I want to shorten the steerer tube on my TCR Comp 1. What is the best way to do this? saw? How do I remove the thingis that is in the steerer tube to pull stem down on the tube?


----------



## temoore (Mar 9, 2004)

MarkG2 said:


> I want to shorten the steerer tube on my TCR Comp 1. What is the best way to do this? saw? How do I remove the thingis that is in the steerer tube to pull stem down on the tube?

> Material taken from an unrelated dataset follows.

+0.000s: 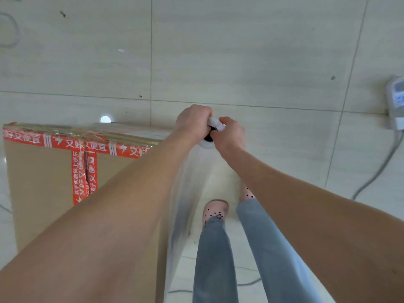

I am sure this does not help, but I had my LBS do this. I did all other aspects of the frame build, just did not want to mess up the fork/ST. They charged $15 to cut and install the internal pieces and stem.


----------



## thegood (Feb 27, 2004)

*I cut 10mm off of mine*



MarkG2 said:


> I want to shorten the steerer tube on my TCR Comp 1. What is the best way to do this? saw? How do I remove the thingis that is in the steerer tube to pull stem down on the tube?


Here's what I did:

1) Make sure you really want to cut down your steerer tube. Consider moving spacers from the below the stem to above the stem to adjust your stem height. If you decide you really want to cut it down, then read on...
2) Take the front wheel off.
3) Remove the top cap and bolt. This is the bolt on top of the steerer tube and stem...it is used to adjust the tightness of the headset.
4) Remove the stem and spacers from the steerer tube.
5) Take the fork out of the frame. Note that your lower headset bearing will be free to fall on the floor or down the steerer tube.
6) If you look down the top of the steerer tube, you will see an aluminum piece that the top cap bolt screws into. This piece rests over the top of the carbon steerer. This aluminum piece is threaded into another nut that is located inside the steerer tube. You will need to remove this aluminum piece with a hex wrench (6mm or 8mm - I can't remember exactly).
7) Make sure you know exactly how much you want to cut off. Measure it twice and make sure it's marked well. Some people recommend wrapping one layer of masking tape around the carbon tube at where it will be cut, then they mark the tape. This is for added insurance for not damaging the carbon tube while cutting. I personally don't think it's necessary. Just use a fine tooth saw blade. I use blades that have 32 teeth per inch for cutting all carbon parts.
8) Cut the steerer tube at your mark with a hacksaw. I highly recommend that you use a saw guide and a vice. Park makes a nice one specifically for cutting steerer tubes, and it has a tab for mounting it in a vice to facilitate cutting. If you don't have one and don't plan on getting one, take your fork to a shop and have your steerer cut professionally. DO NOT USE A TUBING OR PIPE CUTTER ON CARBON FIBER TUBES!!! It's imperative that you get a straight cut on the steerer because the aluminum piece (in step 6) needs to rest squarely on top of the steerer.
9) If you made it this far, finish the surface of your cut with emery paper. This will smooth out any burrs.
10) Thread that aluminum piece all the way back into the nut that is inside the steerer. The aluminum piece will not be flush with the top of the steerer tube.
11) Using a rubber mallet or plastic hammer, tap the aluminum piece down until it is flush with the top of the steerer tube.
12) Since you have the fork out, I would inspect the fork crown and steer tube for any cracks. I would also inspect the head tube for any cracks.
13) Reinstall everything...e.g., lower headset bearing if removed, fork, spacers, stem, top cap and bolt. Don't over-torque the top cap bolt, tighten so that there is no play in the headset and that the headset turns easily.

Good luck. It's a piece of cake if you have the right tools. Took me about 15 minutes.


----------